* _TASK DESCRIPTION_:
When a line below contains the string "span", show that line.

* _SUPPLIED MATERIAL_:
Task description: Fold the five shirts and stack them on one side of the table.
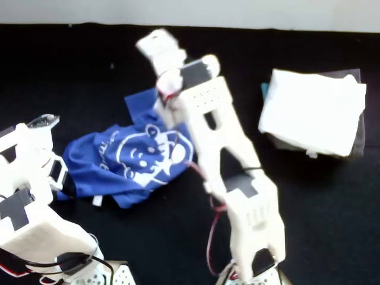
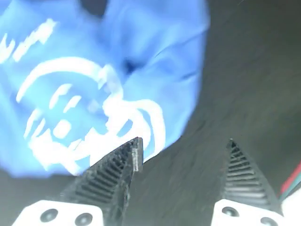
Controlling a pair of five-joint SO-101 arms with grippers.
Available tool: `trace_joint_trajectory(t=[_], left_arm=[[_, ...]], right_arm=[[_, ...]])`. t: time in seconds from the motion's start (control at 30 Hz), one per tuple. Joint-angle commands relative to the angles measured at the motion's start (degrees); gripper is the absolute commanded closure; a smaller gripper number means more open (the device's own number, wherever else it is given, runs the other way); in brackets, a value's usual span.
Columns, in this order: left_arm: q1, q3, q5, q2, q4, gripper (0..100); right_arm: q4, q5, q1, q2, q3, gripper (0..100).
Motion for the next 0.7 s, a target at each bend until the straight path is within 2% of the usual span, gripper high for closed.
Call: trace_joint_trajectory(t=[0.0,0.13,0.4,0.5,0.67], left_arm=[[1.27,-0.92,2.29,-2.68,-1.32,99],[1.27,-5.58,3.52,-3.03,0.00,99],[1.27,-28.44,8.70,-2.86,15.12,99],[1.63,-36.79,9.85,-2.51,20.22,99],[5.76,-44.53,9.85,-2.77,27.43,99]], right_arm=[[-0.31,1.49,-5.85,-8.48,16.13,73.2],[-6.73,3.08,-10.07,-10.24,31.08,73.1],[-25.98,-2.90,-14.11,-10.42,46.46,72.8],[-33.80,-2.90,-13.58,-9.27,50.77,72.8],[-42.95,-2.73,-6.46,-1.98,51.38,74.2]])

* _SOLUTION FOR THIS EXERCISE_:
Available tool: `trace_joint_trajectory(t=[_], left_arm=[[_, ...]], right_arm=[[_, ...]])`. t: time in seconds from the motion's start (control at 30 Hz), one per tuple. Joint-angle commands relative to the angles measured at the motion's start (degrees); gripper is the absolute commanded closure; a smaller gripper number means more open (the device's own number, wherever else it is given, runs the other way); in brackets, a value's usual span.
Motion for the next 0.7 s, a target at each bend until the straight path is within 2% of the usual span, gripper high for closed.

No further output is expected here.